→ TASK DESCRIPTION: Scan the data for "that" and copy the lines it appears in.

[Records from a data source]
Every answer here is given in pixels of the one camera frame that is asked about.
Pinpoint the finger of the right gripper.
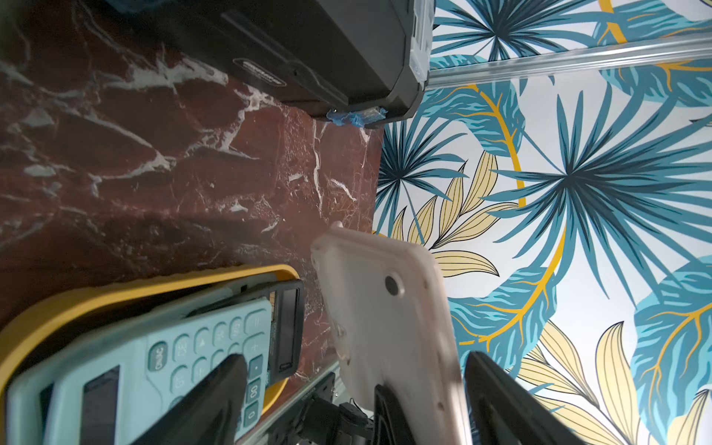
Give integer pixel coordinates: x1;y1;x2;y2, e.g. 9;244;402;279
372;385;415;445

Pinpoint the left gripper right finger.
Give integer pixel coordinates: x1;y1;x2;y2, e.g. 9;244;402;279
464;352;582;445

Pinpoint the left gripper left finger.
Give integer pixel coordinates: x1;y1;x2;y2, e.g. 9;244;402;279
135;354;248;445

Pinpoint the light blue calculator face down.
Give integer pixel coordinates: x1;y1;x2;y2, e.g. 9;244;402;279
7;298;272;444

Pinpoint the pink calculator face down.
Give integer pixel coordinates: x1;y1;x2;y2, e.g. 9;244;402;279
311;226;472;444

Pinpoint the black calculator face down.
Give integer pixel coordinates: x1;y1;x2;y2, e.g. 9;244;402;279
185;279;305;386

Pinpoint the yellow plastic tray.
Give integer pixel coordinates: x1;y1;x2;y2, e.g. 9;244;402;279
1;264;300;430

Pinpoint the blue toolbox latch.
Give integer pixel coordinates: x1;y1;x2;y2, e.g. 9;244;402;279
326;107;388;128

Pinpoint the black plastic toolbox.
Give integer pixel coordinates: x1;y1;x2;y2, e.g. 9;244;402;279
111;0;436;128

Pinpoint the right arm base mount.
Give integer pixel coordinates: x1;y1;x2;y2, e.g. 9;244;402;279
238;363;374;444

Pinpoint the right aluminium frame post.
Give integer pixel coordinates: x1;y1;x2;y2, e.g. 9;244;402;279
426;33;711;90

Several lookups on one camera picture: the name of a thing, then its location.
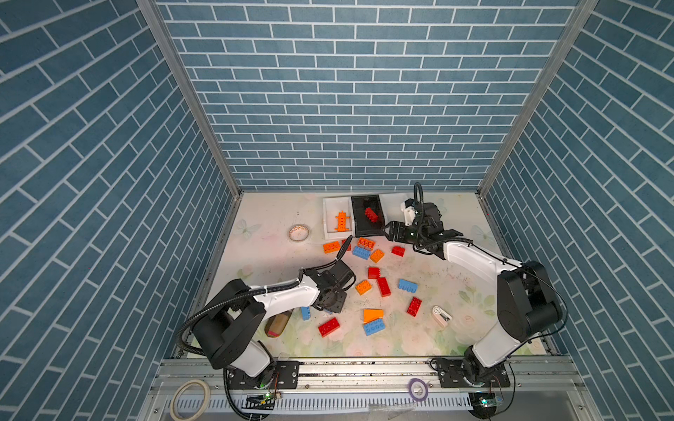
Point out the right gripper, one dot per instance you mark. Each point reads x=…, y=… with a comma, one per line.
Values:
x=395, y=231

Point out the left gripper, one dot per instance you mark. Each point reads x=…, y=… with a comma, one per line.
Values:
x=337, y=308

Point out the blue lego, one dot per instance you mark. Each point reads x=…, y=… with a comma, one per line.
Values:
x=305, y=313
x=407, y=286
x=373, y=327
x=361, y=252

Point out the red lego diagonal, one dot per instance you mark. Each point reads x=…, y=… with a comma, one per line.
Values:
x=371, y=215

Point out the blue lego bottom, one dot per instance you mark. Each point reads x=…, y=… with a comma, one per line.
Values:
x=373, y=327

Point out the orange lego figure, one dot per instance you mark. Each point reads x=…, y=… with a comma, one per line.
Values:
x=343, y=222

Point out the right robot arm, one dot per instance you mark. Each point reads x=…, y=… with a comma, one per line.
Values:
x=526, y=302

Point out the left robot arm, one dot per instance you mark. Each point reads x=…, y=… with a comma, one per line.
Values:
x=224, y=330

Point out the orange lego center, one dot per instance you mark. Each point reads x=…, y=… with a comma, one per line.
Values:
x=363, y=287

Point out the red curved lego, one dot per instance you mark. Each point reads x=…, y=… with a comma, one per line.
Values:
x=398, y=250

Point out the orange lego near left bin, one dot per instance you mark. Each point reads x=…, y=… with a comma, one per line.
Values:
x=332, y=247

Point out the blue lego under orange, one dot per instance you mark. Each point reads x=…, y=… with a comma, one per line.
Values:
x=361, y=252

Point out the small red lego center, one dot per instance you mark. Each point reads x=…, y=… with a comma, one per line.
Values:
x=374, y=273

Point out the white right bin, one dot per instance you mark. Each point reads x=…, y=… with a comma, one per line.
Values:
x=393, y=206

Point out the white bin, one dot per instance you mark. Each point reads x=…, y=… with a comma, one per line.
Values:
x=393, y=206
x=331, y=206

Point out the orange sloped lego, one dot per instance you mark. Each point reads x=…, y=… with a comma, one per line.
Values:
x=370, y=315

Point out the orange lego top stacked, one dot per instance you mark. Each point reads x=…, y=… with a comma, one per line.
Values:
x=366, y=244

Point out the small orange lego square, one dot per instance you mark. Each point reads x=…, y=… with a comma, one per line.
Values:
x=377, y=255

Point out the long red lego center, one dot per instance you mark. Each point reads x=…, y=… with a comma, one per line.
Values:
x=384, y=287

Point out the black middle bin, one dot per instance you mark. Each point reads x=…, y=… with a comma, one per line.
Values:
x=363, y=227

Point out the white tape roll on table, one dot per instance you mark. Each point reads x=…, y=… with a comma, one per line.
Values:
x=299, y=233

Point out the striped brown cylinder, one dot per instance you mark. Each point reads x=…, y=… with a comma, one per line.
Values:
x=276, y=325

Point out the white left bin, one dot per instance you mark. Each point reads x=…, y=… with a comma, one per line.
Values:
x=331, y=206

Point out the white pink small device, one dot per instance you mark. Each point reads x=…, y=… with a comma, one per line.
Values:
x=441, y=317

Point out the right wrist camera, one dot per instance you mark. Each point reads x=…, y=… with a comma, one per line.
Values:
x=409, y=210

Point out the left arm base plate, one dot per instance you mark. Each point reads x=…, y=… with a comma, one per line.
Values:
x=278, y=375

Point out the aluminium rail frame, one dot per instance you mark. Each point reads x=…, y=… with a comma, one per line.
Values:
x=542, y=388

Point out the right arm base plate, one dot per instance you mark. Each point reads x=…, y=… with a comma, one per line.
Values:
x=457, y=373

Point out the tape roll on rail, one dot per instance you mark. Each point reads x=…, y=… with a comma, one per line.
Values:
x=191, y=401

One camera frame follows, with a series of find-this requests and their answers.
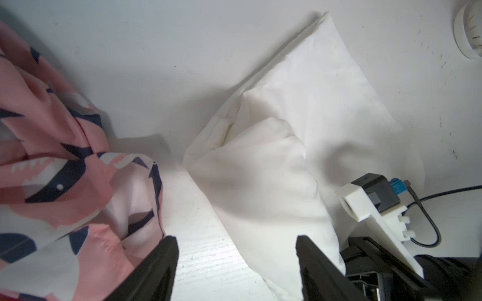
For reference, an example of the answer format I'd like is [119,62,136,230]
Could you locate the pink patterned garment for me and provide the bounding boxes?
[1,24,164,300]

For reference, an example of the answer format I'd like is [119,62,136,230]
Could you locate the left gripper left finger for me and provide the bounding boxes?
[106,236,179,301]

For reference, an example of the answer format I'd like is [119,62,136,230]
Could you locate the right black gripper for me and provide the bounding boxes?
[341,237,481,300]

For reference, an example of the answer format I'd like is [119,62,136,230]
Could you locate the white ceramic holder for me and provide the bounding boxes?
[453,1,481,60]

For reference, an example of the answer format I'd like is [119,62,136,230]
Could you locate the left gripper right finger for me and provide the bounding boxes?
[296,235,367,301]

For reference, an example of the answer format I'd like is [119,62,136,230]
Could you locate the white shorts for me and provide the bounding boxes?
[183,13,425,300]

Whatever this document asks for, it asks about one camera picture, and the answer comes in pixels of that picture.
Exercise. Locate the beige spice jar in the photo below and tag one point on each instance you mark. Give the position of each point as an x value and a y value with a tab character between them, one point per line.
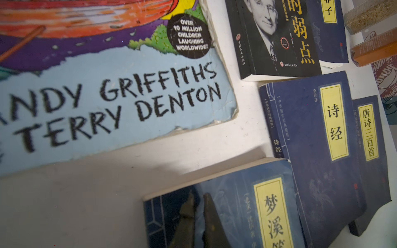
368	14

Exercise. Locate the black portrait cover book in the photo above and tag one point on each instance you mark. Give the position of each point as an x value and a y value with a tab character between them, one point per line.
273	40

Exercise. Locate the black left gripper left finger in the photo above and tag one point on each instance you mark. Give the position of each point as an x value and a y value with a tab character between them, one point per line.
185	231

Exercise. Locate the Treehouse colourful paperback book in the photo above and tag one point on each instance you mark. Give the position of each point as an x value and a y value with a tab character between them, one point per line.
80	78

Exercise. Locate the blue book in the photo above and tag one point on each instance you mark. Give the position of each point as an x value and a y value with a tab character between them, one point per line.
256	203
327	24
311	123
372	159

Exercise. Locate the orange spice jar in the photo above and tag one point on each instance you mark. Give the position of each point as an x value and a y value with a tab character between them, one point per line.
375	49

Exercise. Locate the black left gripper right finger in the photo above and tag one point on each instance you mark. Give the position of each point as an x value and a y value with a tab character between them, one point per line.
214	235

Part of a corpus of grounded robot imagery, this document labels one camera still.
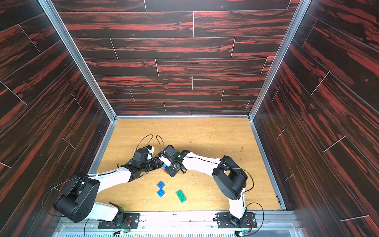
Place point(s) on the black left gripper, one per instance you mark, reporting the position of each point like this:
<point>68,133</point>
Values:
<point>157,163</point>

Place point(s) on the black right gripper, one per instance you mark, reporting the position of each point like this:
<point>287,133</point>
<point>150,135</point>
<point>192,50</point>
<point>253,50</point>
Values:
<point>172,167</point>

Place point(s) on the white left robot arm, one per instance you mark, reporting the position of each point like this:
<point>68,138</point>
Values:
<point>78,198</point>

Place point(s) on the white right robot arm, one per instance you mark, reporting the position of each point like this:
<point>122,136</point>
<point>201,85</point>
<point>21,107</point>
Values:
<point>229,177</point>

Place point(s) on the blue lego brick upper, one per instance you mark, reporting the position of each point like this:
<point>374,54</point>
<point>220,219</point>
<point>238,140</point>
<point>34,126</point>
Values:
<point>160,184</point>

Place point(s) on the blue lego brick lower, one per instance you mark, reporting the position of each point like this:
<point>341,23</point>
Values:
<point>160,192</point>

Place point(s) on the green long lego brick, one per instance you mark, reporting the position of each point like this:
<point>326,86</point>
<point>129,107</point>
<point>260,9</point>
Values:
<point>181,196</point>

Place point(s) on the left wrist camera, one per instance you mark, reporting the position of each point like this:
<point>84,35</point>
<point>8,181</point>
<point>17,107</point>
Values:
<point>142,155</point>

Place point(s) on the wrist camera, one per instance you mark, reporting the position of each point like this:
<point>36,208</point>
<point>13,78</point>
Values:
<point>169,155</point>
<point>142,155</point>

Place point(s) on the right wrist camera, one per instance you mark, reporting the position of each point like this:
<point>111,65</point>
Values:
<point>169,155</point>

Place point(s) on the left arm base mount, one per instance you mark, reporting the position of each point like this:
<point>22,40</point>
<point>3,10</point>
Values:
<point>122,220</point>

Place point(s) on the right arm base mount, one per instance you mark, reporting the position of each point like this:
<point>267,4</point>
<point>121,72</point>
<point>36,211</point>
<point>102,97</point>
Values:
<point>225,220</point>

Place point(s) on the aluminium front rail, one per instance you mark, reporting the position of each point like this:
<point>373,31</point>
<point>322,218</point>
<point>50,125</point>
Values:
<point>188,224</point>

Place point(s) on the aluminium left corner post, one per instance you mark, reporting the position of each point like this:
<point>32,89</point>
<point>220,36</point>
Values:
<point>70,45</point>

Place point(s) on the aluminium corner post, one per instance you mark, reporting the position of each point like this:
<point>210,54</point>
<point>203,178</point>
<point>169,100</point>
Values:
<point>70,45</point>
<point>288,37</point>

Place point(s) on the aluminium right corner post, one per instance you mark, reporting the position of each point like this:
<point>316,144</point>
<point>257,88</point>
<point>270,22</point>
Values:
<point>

→ WRITTEN REPLY:
Every answer here is given in pixels of the one camera frame that is asked about.
Whatever this document asks for, it asks about one camera picture, and the answer comes in pixels of that picture.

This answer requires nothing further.